By Sarah Donnelly, Director, Retail Services
IBM’s focus on design has its roots in a stroll down Fifth Avenue in New York that Thomas J. Watson Jr. took in the early 1950s. He stopped at an Olivetti shop where typewriters were set out on sidewalk stands for passersby to try out. The machines had sleek designs and a variety of colors. Inside, the shop was bright and modern looking. In contrast, the display areas in IBM’s offices in those days were dimly lit and its computers were drab and boxy. The lobby of the headquarters on Madison Avenue had been designed to please Thomas Watson Sr.’s early 20th century aesthetic: it looked, his son wrote, like the “first-class saloon on an ocean liner.” A few years later, as Watson Jr. was preparing to take over as IBM’s chief executive, he decided, “I could put my stamp on IBM through modern design.” Later, in a 1973 lecture at the University of Pennsylvania, Watson Jr. declared that “good design is good business.”
Good design is good business. One could also say, good business is good design. Every touchpoint a customer has with a business — from the visual display on a website and store fixture to the way phones are answered and customer service issues are resolved — should be designed to attract revenue and invite loyalty. One touchpoint that many businesses use to engage with customers are pop-up events.
At the beginning of the year, TechTown’s retail team started with a goal of elevating our offering of pop-up experiences to entrepreneurs, specifically the monthly pop-up, The SHOP. We asked the following questions: Who does it serve? What is the goal of the monthly pop-up event? What is working well, and what needs to be altered? What is the budget and timeline for any improvements? How can we use design to elevate the experience for both the participating businesses and visiting customers? Using survey data from pop-up participants over the last two years, it was determined that the two main factors that needed attention were inconsistent traffic and sales varying greatly between vendors. While certain factors are out of our control, such as the host location, we determined to dig deep into what we could control — marketing, coaching and displays.
We worked with our internal marketing team on refreshing the look of all digital and printed collateral and invested in new photography. All participating vendors receive a marketing kit that provides them with the tools to market the event on their own.
Our staff members committed to offering on-site coaching to all participating vendors to help answer questions about their visual displays, provide sales strategies and, equally important, connect them to area resources that could help their business develop to its next stage.
While designing the new marketing collateral and coaching schedule, TechTown’s retail team embarked on a six-month process with local firms RL Concetti and Brian DuBois Atelier to create and build a new system of display fixtures for participating pop-up vendors. By abandoning the traditional flat six foot tables and tablecloths, each business could design a combination of fixtures that would best highlight their products and services in a full 360-degree shopping environment. This enveloping presentation was created to invite more engagement between the business owner and customer.
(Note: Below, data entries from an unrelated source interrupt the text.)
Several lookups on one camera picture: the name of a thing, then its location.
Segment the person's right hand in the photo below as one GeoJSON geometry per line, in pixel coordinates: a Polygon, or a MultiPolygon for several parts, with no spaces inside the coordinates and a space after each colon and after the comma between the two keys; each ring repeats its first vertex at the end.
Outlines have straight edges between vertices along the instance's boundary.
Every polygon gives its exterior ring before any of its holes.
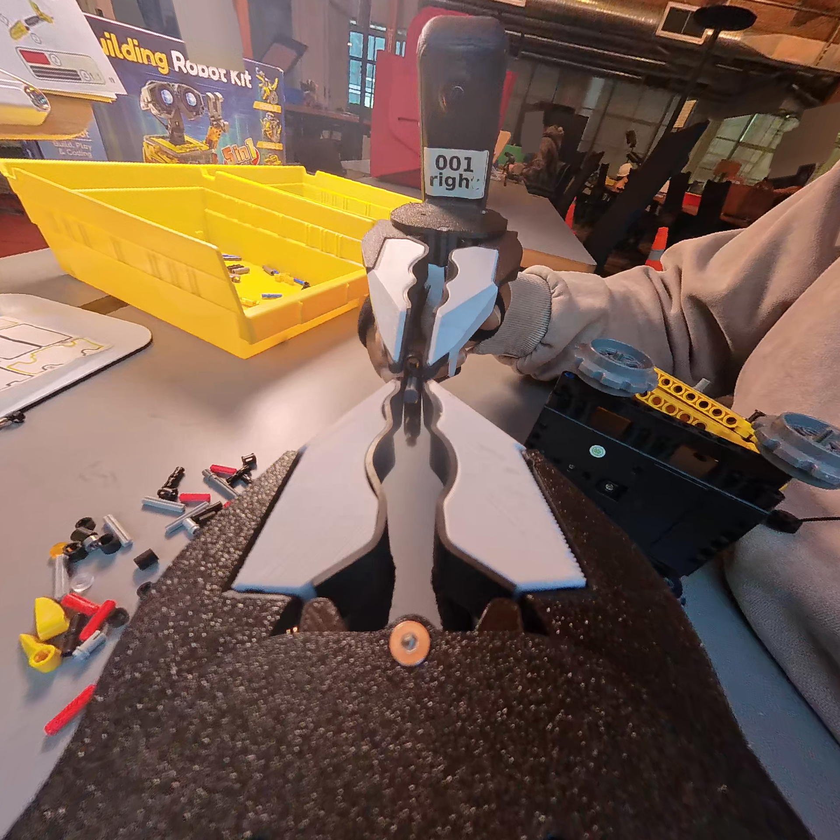
{"type": "Polygon", "coordinates": [[[369,325],[369,328],[364,332],[360,331],[360,341],[369,356],[374,372],[384,382],[394,380],[396,375],[391,371],[391,358],[375,324],[369,325]]]}

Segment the person's right forearm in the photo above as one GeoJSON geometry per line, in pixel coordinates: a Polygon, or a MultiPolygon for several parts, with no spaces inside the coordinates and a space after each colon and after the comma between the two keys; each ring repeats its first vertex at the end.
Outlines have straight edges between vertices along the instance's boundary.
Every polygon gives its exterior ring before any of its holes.
{"type": "Polygon", "coordinates": [[[816,412],[838,398],[838,223],[836,164],[749,227],[667,248],[660,269],[534,266],[475,353],[547,381],[580,343],[613,339],[748,411],[816,412]]]}

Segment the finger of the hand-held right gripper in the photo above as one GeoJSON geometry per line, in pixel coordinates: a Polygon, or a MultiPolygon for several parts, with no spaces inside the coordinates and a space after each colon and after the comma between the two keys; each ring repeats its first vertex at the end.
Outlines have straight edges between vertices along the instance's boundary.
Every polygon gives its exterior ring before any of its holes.
{"type": "Polygon", "coordinates": [[[407,236],[366,236],[364,266],[369,288],[364,303],[364,345],[377,330],[388,366],[405,366],[410,352],[417,264],[424,242],[407,236]]]}
{"type": "Polygon", "coordinates": [[[456,248],[448,258],[443,295],[430,322],[424,366],[430,378],[449,378],[468,341],[497,301],[499,251],[485,246],[456,248]]]}

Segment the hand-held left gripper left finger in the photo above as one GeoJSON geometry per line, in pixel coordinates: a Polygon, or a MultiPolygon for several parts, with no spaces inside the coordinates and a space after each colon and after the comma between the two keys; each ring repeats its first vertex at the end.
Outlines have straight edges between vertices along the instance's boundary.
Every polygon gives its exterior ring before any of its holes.
{"type": "Polygon", "coordinates": [[[239,594],[312,599],[365,564],[393,567],[382,485],[394,465],[400,386],[391,381],[300,451],[237,572],[239,594]]]}

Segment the blue toy kit box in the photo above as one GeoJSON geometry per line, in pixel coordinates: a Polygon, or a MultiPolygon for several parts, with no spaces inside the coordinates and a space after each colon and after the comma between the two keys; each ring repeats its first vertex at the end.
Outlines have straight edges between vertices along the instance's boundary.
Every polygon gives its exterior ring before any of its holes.
{"type": "Polygon", "coordinates": [[[182,40],[86,15],[125,92],[96,102],[87,130],[41,140],[42,158],[198,165],[283,165],[282,71],[245,60],[207,66],[182,40]]]}

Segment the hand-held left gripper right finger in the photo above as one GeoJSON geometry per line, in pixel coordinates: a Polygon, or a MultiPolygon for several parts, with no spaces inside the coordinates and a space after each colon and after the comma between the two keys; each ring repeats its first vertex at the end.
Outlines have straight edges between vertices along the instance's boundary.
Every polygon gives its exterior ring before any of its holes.
{"type": "Polygon", "coordinates": [[[446,549],[513,595],[585,588],[525,447],[436,382],[425,386],[425,424],[446,549]]]}

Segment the beige printed sweatshirt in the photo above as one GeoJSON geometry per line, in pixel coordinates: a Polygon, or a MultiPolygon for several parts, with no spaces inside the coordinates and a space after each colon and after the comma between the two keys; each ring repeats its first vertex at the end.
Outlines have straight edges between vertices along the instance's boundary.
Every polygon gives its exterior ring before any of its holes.
{"type": "MultiPolygon", "coordinates": [[[[838,426],[838,345],[768,336],[738,378],[738,409],[801,413],[838,426]]],[[[793,534],[765,526],[726,562],[731,590],[752,629],[825,723],[839,733],[838,490],[793,482],[783,508],[807,521],[793,534]]]]}

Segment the scattered small mixed brick parts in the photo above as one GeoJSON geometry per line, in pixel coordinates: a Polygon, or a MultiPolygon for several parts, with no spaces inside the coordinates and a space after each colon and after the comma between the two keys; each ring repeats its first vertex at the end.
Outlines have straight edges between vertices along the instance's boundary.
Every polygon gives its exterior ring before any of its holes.
{"type": "Polygon", "coordinates": [[[312,288],[310,282],[272,265],[249,262],[236,254],[223,253],[222,259],[245,310],[289,301],[312,288]]]}

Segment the white printed sheet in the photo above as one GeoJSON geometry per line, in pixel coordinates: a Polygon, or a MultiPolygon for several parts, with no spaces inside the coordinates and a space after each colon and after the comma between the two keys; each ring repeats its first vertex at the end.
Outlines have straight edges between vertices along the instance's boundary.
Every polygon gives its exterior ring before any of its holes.
{"type": "Polygon", "coordinates": [[[1,391],[31,384],[110,349],[108,343],[2,316],[1,391]]]}

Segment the pile of small brick pins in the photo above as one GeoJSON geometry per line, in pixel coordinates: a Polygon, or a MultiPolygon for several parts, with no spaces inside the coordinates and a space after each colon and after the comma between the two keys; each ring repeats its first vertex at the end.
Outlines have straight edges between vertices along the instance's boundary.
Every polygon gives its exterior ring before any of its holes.
{"type": "Polygon", "coordinates": [[[218,499],[188,495],[185,505],[177,492],[165,499],[144,498],[144,510],[154,511],[160,522],[171,520],[161,526],[157,544],[144,544],[142,552],[113,516],[104,517],[102,529],[92,518],[79,520],[71,540],[49,552],[52,589],[35,599],[33,632],[19,637],[29,667],[47,674],[69,663],[75,675],[83,676],[86,663],[130,620],[138,623],[137,630],[128,632],[131,651],[138,653],[140,644],[149,642],[152,660],[173,655],[174,669],[227,652],[237,635],[247,641],[253,632],[235,624],[251,618],[248,606],[227,599],[228,575],[236,574],[234,560],[247,536],[238,530],[240,522],[233,535],[221,533],[211,522],[250,492],[256,468],[256,457],[248,455],[237,472],[217,465],[206,469],[204,479],[215,487],[218,499]],[[116,565],[123,577],[131,574],[132,582],[140,583],[136,606],[129,608],[120,597],[107,598],[104,584],[94,583],[93,593],[81,590],[90,571],[85,564],[98,553],[133,556],[130,563],[119,560],[116,565]],[[82,571],[74,571],[78,565],[82,571]]]}

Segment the yellow plastic bin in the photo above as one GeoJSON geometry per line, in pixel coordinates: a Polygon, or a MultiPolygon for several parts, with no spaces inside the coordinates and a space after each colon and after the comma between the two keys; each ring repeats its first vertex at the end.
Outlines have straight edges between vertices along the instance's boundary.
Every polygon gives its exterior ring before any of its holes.
{"type": "Polygon", "coordinates": [[[360,306],[376,222],[238,178],[215,185],[204,165],[4,159],[2,177],[68,275],[240,359],[360,306]],[[245,310],[223,253],[312,288],[245,310]]]}
{"type": "Polygon", "coordinates": [[[392,211],[420,199],[393,192],[376,185],[366,184],[327,172],[309,174],[301,165],[231,165],[207,164],[201,168],[216,186],[227,177],[226,186],[233,178],[264,186],[276,192],[329,207],[336,211],[363,217],[373,222],[390,218],[392,211]]]}

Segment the dark grey axle rod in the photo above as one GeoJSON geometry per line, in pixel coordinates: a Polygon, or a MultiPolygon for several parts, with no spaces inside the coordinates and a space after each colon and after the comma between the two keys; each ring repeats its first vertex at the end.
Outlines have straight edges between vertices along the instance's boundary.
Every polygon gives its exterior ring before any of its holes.
{"type": "Polygon", "coordinates": [[[423,366],[414,354],[406,359],[402,393],[404,435],[414,446],[421,432],[424,396],[423,366]]]}

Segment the white desk stand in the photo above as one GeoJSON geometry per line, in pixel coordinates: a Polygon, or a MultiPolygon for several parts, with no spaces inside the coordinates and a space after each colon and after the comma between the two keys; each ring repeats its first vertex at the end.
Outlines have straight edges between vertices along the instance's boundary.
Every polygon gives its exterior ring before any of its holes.
{"type": "Polygon", "coordinates": [[[65,392],[137,354],[152,342],[151,332],[147,328],[93,311],[17,293],[3,294],[1,301],[2,316],[111,345],[110,350],[63,371],[46,374],[31,384],[1,391],[2,415],[17,410],[27,413],[52,396],[65,392]]]}

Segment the instruction booklet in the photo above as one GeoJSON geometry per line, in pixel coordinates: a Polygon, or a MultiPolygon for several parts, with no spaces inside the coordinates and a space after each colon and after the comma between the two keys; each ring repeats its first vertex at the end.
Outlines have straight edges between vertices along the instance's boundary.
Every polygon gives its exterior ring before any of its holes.
{"type": "Polygon", "coordinates": [[[68,140],[125,92],[76,2],[1,2],[1,137],[68,140]]]}

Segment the yellow toy brick vehicle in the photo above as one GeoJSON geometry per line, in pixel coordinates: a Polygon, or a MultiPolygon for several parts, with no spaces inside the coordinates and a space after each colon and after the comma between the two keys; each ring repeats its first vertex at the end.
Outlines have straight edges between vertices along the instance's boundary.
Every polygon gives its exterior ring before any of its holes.
{"type": "Polygon", "coordinates": [[[658,387],[630,398],[596,390],[573,368],[574,359],[527,447],[591,498],[663,577],[694,573],[762,525],[785,488],[800,482],[759,452],[751,422],[765,413],[743,417],[656,367],[658,387]]]}

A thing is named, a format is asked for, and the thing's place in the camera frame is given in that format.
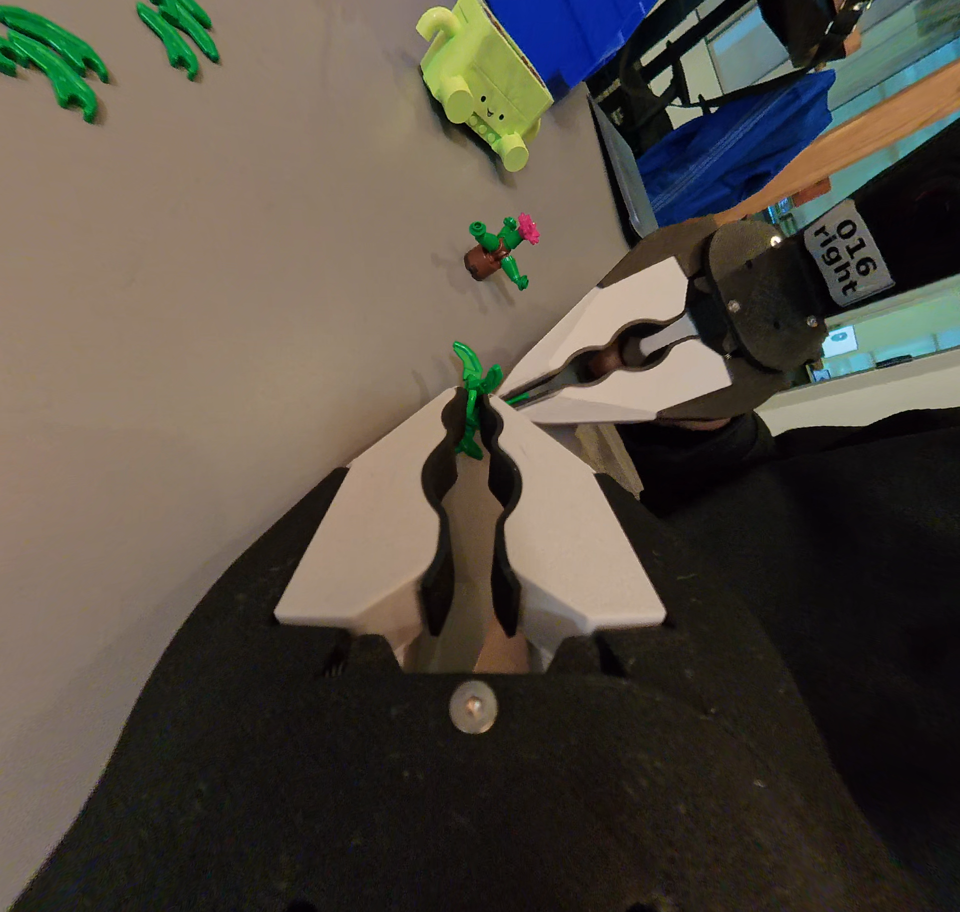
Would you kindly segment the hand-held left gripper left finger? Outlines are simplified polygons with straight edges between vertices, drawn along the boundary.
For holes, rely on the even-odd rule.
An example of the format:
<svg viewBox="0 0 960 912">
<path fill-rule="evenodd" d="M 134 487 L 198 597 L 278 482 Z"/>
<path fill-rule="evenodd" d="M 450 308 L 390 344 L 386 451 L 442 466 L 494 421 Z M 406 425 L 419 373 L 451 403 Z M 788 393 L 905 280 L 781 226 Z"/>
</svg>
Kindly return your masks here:
<svg viewBox="0 0 960 912">
<path fill-rule="evenodd" d="M 360 453 L 277 606 L 279 623 L 378 635 L 404 652 L 438 637 L 454 594 L 444 497 L 457 481 L 464 390 L 450 388 Z"/>
</svg>

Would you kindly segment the dark grey panel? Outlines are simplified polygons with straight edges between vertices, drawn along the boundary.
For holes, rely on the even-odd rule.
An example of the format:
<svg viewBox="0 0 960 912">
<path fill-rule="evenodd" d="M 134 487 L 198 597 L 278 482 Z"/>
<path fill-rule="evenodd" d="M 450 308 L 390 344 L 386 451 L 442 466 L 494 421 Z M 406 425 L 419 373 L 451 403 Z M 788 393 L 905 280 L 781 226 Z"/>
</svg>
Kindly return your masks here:
<svg viewBox="0 0 960 912">
<path fill-rule="evenodd" d="M 592 111 L 621 230 L 631 248 L 656 232 L 659 223 L 629 144 L 599 104 L 590 95 L 586 98 Z"/>
</svg>

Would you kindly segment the green spiky toy plant piece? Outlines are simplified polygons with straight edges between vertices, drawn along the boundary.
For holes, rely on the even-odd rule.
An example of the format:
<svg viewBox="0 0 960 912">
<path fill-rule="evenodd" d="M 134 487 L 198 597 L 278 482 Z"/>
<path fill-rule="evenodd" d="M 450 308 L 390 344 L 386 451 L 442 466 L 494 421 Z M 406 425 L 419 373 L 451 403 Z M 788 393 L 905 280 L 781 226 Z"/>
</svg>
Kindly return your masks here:
<svg viewBox="0 0 960 912">
<path fill-rule="evenodd" d="M 503 370 L 496 363 L 485 370 L 478 354 L 466 343 L 454 341 L 452 349 L 462 364 L 462 388 L 466 392 L 464 432 L 455 450 L 480 461 L 483 450 L 476 442 L 476 434 L 480 428 L 479 406 L 482 397 L 498 390 L 503 381 Z"/>
</svg>

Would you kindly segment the person's right forearm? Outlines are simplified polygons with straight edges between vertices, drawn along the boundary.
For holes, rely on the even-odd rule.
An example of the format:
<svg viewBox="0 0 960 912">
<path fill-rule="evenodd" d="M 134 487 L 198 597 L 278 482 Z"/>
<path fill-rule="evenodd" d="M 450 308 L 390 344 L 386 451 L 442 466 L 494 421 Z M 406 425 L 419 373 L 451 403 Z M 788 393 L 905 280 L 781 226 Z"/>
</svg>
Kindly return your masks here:
<svg viewBox="0 0 960 912">
<path fill-rule="evenodd" d="M 712 433 L 618 424 L 616 431 L 641 482 L 639 501 L 655 515 L 684 508 L 776 457 L 774 436 L 754 412 L 731 417 Z"/>
</svg>

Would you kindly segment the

We designed a system of tools to assist entrepreneurs in maximizing their opportunities at The SHOP. Each component is strong on its own, but by designing them to work together, they can have greater impact. Now that the new marketing, coaching and fixture library has been launched, traffic at The SHOP has increased. We were initially concerned that increasing the number of vendors from six to 12 would lower the average sales of participating businesses. That has not happened. In fact, sales are up from last year. Applications hit a record high for 2019, and applications for 2020 will be live in October to help meet the demand.
TechTown is proud to be a partner of the Detroit Month of Design 2019 through our free visual merchandising workshop on Sept. 20, See and Be Seen: Next-Level Pop-Up Merchandising, where tips for creating compelling displays will be shared, as well as the story of the six-month design collaboration behind our custom display fixture library by RL Concetti and Brian DuBois Atelier. Immediately following the workshop, attendees will have the opportunity to visit our retail pop-up, The SHOP.
This event is an official part of the Detroit Month of Design 2019 program which takes place
throughout September. Programmed by Design Core, Detroit Month of Design is a citywide celebration of creativity that gathers designers and the greater community to celebrate Detroit’s role as a UNESCO City of Design.